21. A method of making a library of targets from a mixture of RNA molecules, the method comprising:

providing the mixture of RNA molecules;

adding to the mixture a plurality of non-naturally-occurring oligonucleotides, each oligonucleotide comprising: a common 5' region free of cytosines;

a central region comprising at least one cytosine and complementary to a portion of a target; and

a common 3' region free of cytosines,

such that at least one of the plurality of oligonucleotides anneals with at least one target, thereby forming a base pair between the at least one cytosine and at least one guanine in the target; converting unpaired cytosines in the mixture to uracil; and

selecting oligonucleotides that do not contain uracil for making the library.
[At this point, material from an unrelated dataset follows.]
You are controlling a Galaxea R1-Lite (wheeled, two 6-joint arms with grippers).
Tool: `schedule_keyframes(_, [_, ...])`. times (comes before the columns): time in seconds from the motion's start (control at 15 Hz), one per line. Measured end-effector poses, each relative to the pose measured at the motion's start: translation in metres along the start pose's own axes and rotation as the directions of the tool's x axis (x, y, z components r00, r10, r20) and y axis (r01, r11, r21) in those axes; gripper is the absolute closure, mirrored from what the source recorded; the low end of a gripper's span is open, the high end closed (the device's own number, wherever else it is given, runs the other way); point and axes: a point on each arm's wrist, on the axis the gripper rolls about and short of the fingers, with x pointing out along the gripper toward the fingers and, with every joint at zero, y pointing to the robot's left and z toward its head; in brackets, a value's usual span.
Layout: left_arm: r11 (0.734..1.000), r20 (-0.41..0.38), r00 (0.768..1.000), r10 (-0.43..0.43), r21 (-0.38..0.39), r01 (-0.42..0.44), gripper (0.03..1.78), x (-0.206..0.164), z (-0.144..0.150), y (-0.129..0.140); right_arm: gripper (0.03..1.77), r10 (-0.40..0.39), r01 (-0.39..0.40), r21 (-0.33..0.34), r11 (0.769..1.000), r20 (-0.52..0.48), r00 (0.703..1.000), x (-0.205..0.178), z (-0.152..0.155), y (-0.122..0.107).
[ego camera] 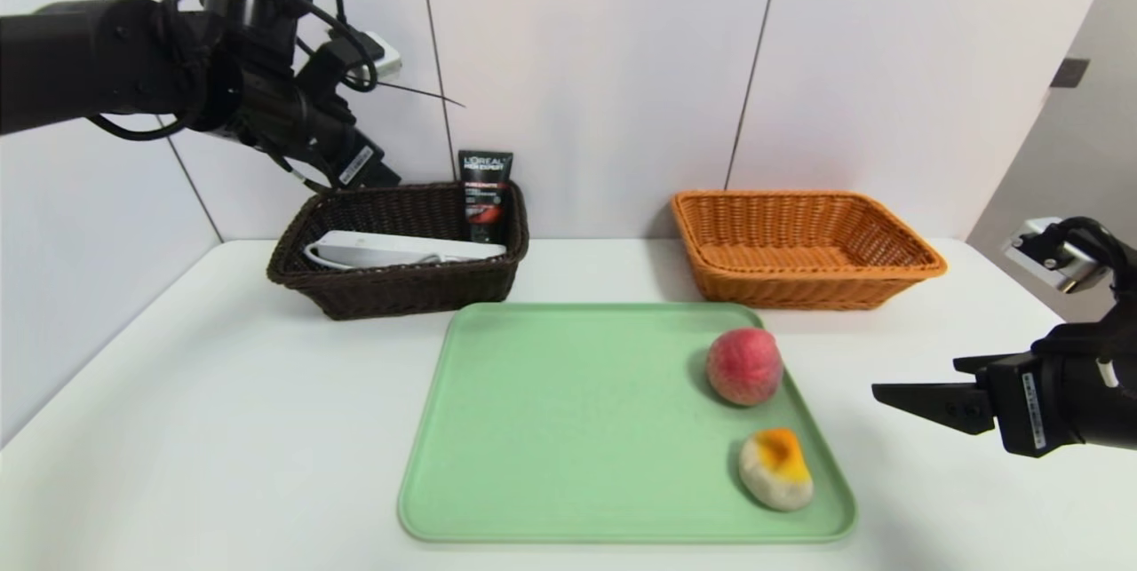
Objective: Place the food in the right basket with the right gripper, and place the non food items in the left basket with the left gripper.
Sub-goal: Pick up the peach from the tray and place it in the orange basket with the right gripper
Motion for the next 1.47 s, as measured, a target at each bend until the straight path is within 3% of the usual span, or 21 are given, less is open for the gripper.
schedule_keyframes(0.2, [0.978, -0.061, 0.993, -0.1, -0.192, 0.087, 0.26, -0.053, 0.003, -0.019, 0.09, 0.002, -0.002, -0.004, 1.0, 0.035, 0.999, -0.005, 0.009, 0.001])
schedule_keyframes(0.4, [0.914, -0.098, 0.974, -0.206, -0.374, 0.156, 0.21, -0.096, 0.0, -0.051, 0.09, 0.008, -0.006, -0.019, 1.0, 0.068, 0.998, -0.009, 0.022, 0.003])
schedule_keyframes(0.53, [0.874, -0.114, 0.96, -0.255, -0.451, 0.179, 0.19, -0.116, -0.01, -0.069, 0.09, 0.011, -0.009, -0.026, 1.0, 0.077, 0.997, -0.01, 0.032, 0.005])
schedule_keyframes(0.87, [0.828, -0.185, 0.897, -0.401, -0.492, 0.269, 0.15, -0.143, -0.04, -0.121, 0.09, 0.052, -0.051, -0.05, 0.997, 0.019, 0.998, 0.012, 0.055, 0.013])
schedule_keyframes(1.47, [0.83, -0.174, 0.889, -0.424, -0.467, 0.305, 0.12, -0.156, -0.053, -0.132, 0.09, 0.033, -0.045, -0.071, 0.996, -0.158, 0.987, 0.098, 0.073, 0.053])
22. The method of claim 21, wherein the converting step is selected from adding bisulfite ions to the mixture and exposing the mixture to cytosine deaminase.

23. The method of claim 21, wherein the oligonucleotides are DNA.

24. The method of claim 23, wherein the selecting step comprises amplifying DNA molecules that do not contain uracil.

25. The method of claim 23, wherein the selecting step comprises degrading DNA molecules that contain uracil.

26. The method of claim 21, wherein the RNA molecules are mRNA.